Recently, a number of members have contacted HAC to help them interpret and apply the Canadian Quarantine Requirements for company employees having traveled to the USA, and returning to Canada – particularly to see if any of these individuals qualify for an exemption to the quarantine requirement. The exemptions apply to business activities under three different circumstances – they include:

  1. For a “crew member” returning to Canada;
  2. For a person returning to Canada to provide an “essential service”;
  3. And here’s the really interesting one – for a person “… who enters Canada after carrying out an everyday function that, due to geographical constraints, must involve entering the United States.”

It is clear that:

  • the exemption extends to include workers that provide transportation services to businesses and individuals, including by air …
  • Employees who repair and maintain vehicles, aircraft, rail equipment, marine vessels, and the equipment and infrastructure that enables operations that encompass movement of cargo and passengers
  • Air transportation employees, including pilots, flight attendants and flight crew, air traffic controllers, ramp personnel, aviation security, and aviation management
  • There is no “partial self-isolation” requirement, where the crew member must self-isolate except when traveling to and from their workplace
  • If any person subject to one of the exemptions develops symptoms or comes in to contact with anyone subject to self-isolation, then they must self-isolate for 14-days

Members should take note that nothing in the CBSA document below should be interpreted to provide relief from foreign requirements, including the self-isolation requirements of a foreign country or individual US State.

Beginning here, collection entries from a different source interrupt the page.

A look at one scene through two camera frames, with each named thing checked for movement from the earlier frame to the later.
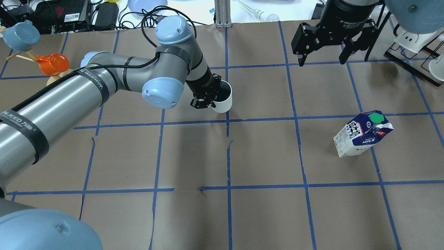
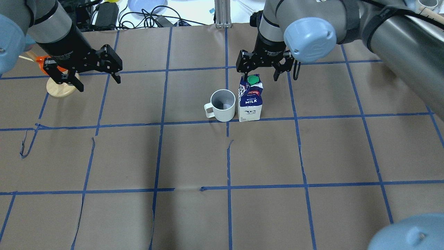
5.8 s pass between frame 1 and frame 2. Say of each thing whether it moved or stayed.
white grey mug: moved
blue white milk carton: moved
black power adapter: stayed
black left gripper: moved
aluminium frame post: stayed
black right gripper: moved
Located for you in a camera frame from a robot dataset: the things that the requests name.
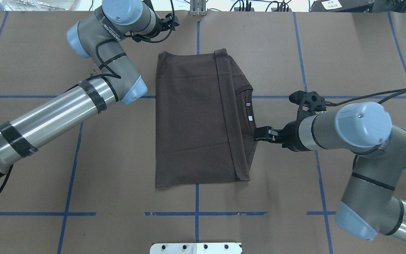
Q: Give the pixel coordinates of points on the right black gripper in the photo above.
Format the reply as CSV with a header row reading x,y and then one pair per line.
x,y
291,136

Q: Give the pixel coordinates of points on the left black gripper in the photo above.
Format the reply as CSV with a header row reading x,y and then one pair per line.
x,y
161,22

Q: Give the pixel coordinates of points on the dark brown t-shirt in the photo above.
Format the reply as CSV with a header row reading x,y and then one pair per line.
x,y
204,120

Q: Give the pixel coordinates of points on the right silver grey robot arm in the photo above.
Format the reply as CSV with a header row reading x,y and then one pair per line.
x,y
368,206

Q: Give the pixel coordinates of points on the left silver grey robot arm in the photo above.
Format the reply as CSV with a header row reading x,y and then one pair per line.
x,y
98,37

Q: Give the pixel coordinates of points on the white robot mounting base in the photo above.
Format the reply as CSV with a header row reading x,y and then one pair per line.
x,y
197,248

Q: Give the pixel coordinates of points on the aluminium frame post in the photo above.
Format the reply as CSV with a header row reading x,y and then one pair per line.
x,y
198,7

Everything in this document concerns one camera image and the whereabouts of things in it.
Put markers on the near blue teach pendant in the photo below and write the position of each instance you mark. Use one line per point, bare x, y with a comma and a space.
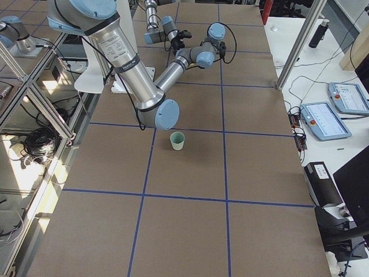
324, 122

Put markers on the aluminium frame post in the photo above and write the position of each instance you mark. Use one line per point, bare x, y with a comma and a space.
300, 41

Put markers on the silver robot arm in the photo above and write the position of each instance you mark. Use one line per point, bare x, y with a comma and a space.
162, 30
161, 112

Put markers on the black water bottle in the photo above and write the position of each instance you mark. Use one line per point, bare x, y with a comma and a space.
319, 33

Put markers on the blue teach pendant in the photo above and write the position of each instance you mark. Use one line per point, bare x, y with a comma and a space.
348, 98
324, 122

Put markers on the far blue teach pendant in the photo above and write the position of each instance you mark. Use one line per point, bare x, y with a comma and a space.
348, 98

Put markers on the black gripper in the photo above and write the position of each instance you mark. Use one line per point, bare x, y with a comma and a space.
174, 42

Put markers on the black box with label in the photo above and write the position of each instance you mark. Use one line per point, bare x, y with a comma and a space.
321, 186

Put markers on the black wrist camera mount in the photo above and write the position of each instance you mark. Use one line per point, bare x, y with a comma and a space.
222, 50

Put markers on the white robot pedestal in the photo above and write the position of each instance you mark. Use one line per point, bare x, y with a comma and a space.
100, 21

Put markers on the black computer monitor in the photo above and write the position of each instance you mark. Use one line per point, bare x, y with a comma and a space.
352, 182

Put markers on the green plastic cup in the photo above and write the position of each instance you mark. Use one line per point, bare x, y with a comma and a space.
177, 140

That is, the exemption only provides relief from the 14-day Canadian self-isolation requirements for persons entering Canada.

Here are some examples that have been raised with HAC:

  1. The CEO or Board members of a Canadian Air Operator is/are called upon to attend a Board meeting in the USA and then return to Canada;
  2. Employees or management personnel of a Canadian Overhaul shop are required to travel to the USA to meet with American suppliers;
  3. Flight or maintenance crews carrying out work in the United States return to Canada following a work-related activity in the USA involving the provision of essential or non-essential services;
  4. Employees or management personnel are required to travel to the United States to carry out an “everyday function” related to a business located in the USA – this could include work-related meetings with suppliers.